Now, a third of Doerfler’s heart is cartilage and two-thirds is still working. But cardiologists at Cedars-Sinai Medical Center in Los Angeles used a new ventricular assist device called the Tandem Heart pVAD to get him through surgery.

According to interventional cardiologist Raj Makkar, M.D., the Tandem Heart pVAD allows doctors to make the procedure quite safe, as it takes over about 85 percent of the heart’s pumping function.

“This pump is capable of pumping up to four liters of blood per minute,” Dr. Makkar, of Cedars-Sinai Medical Center, tells Ivanhoe. “This is truly a lifesaving device.”

Blood is cut off to vital organs following a heart attack. The Tandem Heart gets blood pumping back into those organs.
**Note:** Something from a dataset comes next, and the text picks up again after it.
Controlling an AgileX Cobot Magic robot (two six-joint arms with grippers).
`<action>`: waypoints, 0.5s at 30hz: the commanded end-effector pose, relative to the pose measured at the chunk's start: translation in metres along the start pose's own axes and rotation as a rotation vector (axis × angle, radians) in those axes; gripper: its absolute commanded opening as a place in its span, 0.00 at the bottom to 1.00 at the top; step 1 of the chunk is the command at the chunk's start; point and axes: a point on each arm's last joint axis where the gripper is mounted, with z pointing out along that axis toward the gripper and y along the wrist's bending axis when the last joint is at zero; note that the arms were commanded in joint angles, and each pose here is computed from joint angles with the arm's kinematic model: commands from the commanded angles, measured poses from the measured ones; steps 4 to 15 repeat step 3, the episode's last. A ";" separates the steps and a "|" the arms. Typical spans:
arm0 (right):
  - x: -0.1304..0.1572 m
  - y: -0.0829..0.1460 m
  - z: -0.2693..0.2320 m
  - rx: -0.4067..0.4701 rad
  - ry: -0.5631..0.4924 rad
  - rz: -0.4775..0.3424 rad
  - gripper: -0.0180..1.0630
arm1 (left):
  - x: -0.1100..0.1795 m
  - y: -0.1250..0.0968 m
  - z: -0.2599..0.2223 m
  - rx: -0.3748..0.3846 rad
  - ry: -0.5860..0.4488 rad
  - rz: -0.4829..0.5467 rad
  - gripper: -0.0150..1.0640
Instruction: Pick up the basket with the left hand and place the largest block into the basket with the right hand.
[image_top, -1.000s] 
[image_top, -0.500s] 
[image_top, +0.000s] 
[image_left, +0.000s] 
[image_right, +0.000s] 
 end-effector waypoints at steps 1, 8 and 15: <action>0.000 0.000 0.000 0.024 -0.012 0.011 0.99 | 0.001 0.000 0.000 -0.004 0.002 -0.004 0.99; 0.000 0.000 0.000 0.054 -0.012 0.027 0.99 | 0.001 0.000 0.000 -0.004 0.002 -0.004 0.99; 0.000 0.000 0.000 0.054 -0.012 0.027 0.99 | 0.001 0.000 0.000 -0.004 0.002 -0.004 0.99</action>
During surgery, doctors strap the mini-heart pump to the thigh then snake a catheter into the heart.

“The pump will deliver blood into the patient’s own body and will supply the needed nutrients and oxygen the patients need during their procedure, i.e. angioplasty or surgery,” Michael Lee, M.D., another interventional cardiologist at Cedars-Sinai, tells Ivanhoe.

The short-term fix bought Doerfler some more time with his wife. “I wouldn’t be here today,” he says, and he’s now waiting for a heart transplant with the hope of gaining even more time.

One of the main advantages of the pump is that it can be quickly inserted and is minimally invasive. Candidates for the Tandem Heart device usually have just had a major heart attack and are unlikely to survive surgery for an implanted heart pump or heart transplant.